● Description of the task: Search the entries for the word "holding" and return every line where it is found.

● Material provided:
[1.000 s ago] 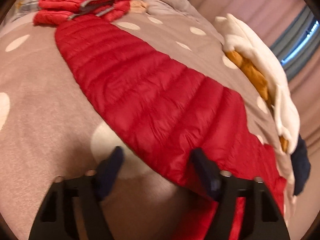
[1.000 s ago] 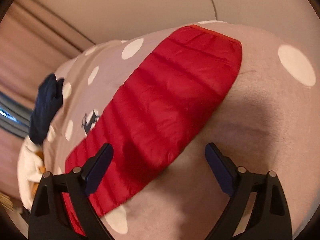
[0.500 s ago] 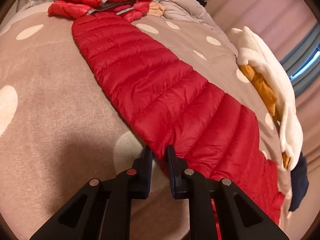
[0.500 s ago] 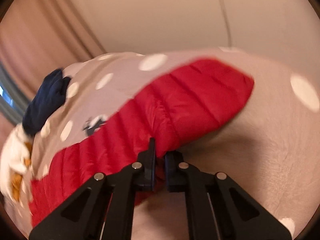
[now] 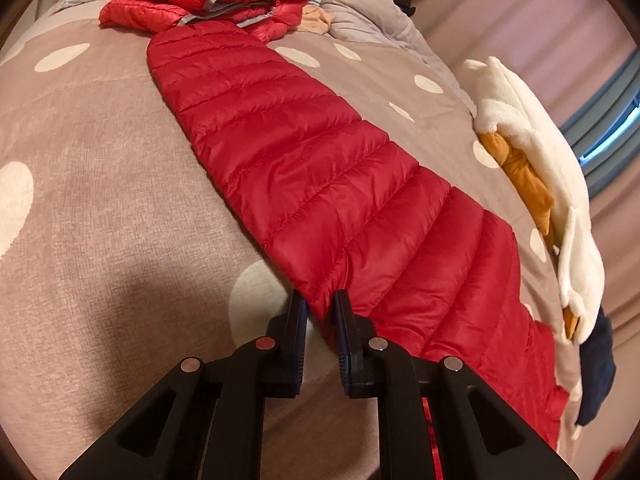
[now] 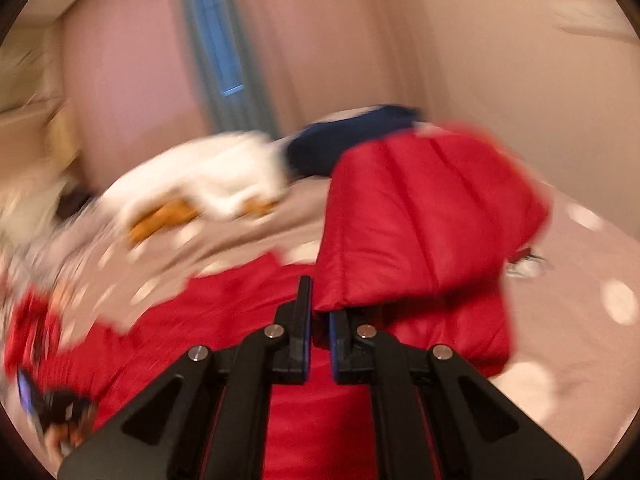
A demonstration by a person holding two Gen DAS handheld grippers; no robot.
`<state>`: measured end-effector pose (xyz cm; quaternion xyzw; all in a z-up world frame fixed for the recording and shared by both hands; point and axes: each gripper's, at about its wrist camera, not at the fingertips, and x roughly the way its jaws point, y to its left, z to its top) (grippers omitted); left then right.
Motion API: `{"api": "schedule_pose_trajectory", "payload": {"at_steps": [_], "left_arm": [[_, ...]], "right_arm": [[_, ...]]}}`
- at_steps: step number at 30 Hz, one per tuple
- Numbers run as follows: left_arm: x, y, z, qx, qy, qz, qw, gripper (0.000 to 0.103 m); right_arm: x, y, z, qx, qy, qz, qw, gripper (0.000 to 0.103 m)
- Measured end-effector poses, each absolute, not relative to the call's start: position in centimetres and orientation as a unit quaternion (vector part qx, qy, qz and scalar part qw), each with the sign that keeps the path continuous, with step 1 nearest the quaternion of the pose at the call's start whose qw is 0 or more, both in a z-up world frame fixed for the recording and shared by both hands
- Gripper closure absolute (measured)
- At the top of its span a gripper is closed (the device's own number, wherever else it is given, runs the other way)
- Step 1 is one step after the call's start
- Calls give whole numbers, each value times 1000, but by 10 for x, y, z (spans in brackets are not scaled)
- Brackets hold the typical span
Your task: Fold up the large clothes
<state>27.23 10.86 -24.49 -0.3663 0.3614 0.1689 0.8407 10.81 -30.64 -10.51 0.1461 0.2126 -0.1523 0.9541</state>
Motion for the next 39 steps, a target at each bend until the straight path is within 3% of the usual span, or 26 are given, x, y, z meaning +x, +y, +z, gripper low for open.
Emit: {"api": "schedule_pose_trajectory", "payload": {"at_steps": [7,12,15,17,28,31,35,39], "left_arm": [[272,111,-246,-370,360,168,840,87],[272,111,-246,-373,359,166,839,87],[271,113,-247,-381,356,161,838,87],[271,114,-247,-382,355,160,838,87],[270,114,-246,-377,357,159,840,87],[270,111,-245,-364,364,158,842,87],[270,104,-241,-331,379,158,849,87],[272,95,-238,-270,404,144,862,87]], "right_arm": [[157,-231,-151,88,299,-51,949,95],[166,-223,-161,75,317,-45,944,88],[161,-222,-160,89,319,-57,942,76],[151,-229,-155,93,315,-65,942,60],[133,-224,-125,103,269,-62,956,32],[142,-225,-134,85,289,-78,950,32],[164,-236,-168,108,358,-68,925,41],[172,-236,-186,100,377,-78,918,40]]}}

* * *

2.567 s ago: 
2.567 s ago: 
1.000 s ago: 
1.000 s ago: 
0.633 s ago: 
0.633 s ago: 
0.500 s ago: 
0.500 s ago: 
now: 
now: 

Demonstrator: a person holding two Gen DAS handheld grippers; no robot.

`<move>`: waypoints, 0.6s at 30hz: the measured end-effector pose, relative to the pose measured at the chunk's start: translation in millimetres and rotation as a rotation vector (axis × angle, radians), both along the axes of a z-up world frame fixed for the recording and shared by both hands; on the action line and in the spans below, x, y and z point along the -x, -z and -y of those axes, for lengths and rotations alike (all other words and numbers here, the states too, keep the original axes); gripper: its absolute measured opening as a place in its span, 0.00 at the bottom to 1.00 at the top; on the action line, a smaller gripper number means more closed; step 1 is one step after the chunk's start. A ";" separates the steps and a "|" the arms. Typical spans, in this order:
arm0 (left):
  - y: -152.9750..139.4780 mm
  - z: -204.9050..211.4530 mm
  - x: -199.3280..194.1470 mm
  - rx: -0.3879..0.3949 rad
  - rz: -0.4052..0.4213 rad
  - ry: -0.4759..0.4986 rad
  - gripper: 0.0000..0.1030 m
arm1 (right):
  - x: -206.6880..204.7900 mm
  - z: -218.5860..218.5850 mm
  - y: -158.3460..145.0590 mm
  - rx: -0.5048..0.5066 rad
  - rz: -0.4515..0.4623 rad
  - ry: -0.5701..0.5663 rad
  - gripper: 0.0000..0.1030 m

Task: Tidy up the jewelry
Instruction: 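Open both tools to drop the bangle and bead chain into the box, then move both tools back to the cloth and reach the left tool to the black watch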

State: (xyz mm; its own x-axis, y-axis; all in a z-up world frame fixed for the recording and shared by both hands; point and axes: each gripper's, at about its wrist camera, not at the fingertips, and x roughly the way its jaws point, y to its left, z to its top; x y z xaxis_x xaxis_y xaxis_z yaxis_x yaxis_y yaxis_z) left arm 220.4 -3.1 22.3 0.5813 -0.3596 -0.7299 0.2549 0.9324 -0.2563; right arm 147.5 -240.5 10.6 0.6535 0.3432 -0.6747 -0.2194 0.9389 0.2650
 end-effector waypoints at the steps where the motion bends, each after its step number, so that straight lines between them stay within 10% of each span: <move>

● Result:
A demonstration by a person holding two Gen DAS handheld grippers; no robot.
Demonstrator: a person holding two Gen DAS handheld grippers; no robot.

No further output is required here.